Sind das gute Nachrichten für die Luxushersteller? Ja und Nein. Ja, weil sich der Flagship-Trend in den vergangenen Jahren zum Flagship-Wahn gewandelt hatte. Selbst kleine Luxus-Unternehmen mit geringeren Umsätzen mussten in der Vergangenheit die kostspieligen Dependancen eröffnen, um in der Glitzerwelt mitspielen zu können. Und das galt nicht etwa nur für New York, Paris und Mailand. Da der Markt längst weltübergreifend ist und das Wachstum vor allem aus Asien kommt, mussten auch Edel-Boutiquen in Kuala Lumpur und Singapur her. Damit ist nun hoffentlich Schluss.

Nein, es sind keine guten Nachrichten, weil sich die Luxus-Labels trotzdem nicht zurücklegen können.
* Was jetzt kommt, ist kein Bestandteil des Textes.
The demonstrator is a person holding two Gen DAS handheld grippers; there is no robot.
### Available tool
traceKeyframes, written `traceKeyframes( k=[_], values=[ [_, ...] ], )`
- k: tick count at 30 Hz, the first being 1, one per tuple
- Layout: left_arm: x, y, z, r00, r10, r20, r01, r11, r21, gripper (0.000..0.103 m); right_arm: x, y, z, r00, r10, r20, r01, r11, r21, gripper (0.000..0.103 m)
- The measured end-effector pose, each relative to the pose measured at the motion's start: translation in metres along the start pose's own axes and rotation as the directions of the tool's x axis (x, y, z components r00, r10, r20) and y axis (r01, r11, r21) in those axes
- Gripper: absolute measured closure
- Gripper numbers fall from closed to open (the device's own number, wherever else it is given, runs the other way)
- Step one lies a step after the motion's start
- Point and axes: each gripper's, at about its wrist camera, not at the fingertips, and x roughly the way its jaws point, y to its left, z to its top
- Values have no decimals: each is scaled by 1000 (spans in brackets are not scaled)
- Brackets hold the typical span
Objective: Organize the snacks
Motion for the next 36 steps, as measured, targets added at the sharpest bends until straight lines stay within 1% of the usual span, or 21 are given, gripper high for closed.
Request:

Was sie an physischer Edel-Präsenz nicht mehr leisten müssen, das müssen sie nun im Internet leisten: edle Auftritte, die die Kunden auch im Netz träumen lassen. Das gilt nicht nur für die eigene Website, sondern auch für den Auftritt in den sozialen Medien. Der muss genauso edel anmuten und das gleiche exklusive Gefühl vermitteln wie die bisherigen Boutiquen. Statt das Geld in Mieten zu stecken, gilt es nun, die richtigen Köpfe einzustellen, die den Luxus virtuell übersetzen.